Goal of the exercise: From the listing below, copy only the lines running from the line that contains "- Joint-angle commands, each" to the line that contains "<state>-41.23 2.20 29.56", both included.

The data:
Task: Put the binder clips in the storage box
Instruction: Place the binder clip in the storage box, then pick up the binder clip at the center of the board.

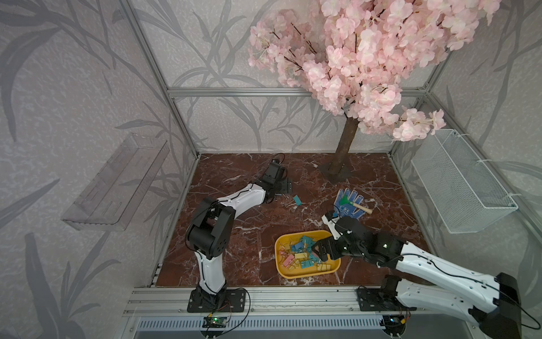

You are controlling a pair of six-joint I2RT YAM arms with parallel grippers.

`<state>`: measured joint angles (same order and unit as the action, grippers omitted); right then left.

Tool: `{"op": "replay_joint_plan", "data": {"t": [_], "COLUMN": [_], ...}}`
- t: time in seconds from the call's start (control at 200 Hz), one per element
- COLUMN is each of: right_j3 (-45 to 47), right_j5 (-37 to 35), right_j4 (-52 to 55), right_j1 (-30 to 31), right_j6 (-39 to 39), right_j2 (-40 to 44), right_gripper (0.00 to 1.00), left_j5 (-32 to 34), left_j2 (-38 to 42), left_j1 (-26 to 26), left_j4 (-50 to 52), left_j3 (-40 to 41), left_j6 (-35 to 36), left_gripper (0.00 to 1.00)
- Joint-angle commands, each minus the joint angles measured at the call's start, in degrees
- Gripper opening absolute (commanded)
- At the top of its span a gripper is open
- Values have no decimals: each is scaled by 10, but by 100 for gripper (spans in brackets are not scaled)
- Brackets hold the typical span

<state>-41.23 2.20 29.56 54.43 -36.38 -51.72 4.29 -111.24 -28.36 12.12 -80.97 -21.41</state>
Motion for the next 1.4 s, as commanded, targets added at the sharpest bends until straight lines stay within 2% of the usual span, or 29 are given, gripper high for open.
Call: {"op": "replay_joint_plan", "data": {"t": [0.0,0.11,0.18,0.23,0.305,0.47,0.56,0.695,0.77,0.855,0.94,1.06,1.195,1.4], "right_j3": [-2,-13,-21,-23,-21,-15,-11,-10,-12,-14,-14,-14,-12,9], "right_j5": [-27,-16,-1,5,6,-12,-21,-20,-17,-15,-13,-14,-15,-45], "right_j4": [-62,-66,-61,-59,-60,-54,-54,-60,-59,-58,-60,-62,-63,-70], "right_j1": [-1,-3,-2,-3,-4,-4,-4,-4,-4,-4,-4,-4,-4,-6], "right_j6": [-10,-17,-22,-25,-28,-33,-37,-42,-42,-41,-42,-43,-49,-72], "right_j2": [18,-4,-22,-30,-33,-19,-14,-18,-22,-25,-25,-25,-23,1], "right_gripper": [99,99,99,99,99,99,99,99,99,99,99,99,99,99], "left_j5": [35,68,86,72,18,-29,-31,-43,-47,-49,-55,-45,-43,-91], "left_j2": [-75,-166,-203,-221,-253,-316,-316,-294,-283,-266,-255,-249,-241,-193], "left_j1": [2,1,2,5,11,12,12,12,13,12,13,13,13,14], "left_j4": [149,272,314,328,356,428,432,416,418,417,420,422,412,370], "left_j3": [-114,-241,-292,-317,-360,-439,-431,-401,-389,-372,-364,-352,-341,-314], "left_j6": [47,81,101,117,145,174,169,161,159,162,166,167,154,135], "left_gripper": [92,92,90,90,88,66,59,56,56,62,62,55,36,30]}}
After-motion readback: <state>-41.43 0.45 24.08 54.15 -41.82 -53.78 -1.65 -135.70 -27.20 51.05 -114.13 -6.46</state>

Solution for this task:
- Joint-angle commands, each minus the joint angles measured at the call's start, in degrees
- Gripper opening absolute (commanded)
- At the top of its span a gripper is open
- Values have no decimals: each is scaled by 10, but by 100 for gripper (spans in brackets are not scaled)
- Brackets hold the typical span

<state>-41.23 2.20 29.56 54.43 -36.38 -51.72 4.29 -111.24 -28.36 12.12 -80.97 -21.41</state>

No additional answer is needed here.